# WHAT THIS TASK INVOLVES:
Set the pictures aside and write down, exactly as they appear, the lines from the one containing "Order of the" through the end of the material.

# DATASET EXCERPT:
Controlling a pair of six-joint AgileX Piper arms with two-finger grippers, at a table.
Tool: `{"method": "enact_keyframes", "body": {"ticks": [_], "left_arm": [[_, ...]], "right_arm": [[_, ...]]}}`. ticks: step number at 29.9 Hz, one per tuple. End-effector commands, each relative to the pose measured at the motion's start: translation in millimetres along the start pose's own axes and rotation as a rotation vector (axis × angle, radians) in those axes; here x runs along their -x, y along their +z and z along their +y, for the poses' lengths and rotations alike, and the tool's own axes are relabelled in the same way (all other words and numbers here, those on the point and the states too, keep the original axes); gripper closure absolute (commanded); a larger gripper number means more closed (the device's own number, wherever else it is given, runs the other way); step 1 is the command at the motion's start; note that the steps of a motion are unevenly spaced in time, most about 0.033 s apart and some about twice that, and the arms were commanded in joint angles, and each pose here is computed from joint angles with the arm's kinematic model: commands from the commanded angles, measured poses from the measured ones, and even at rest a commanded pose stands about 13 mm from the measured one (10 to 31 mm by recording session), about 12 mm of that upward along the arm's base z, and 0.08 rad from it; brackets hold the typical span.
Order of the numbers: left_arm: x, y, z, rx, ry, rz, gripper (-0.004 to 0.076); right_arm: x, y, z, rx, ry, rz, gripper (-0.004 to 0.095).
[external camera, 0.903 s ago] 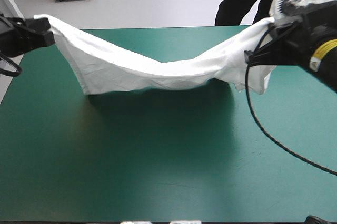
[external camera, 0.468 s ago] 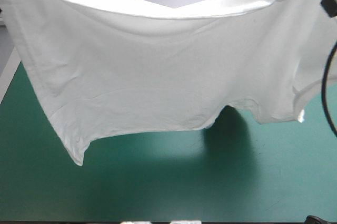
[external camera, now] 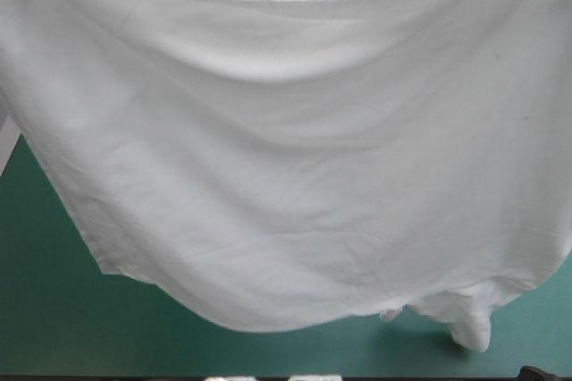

# RESPONSE:
Order of the numbers: left_arm: x, y, z, rx, ry, rz, gripper (-0.004 to 0.076); right_arm: x, y, z, rx, ry, rz, gripper (-0.004 to 0.095).
[external camera, 0.903 s ago] 
[external camera, 0.468 s ago] 
[external camera, now] 

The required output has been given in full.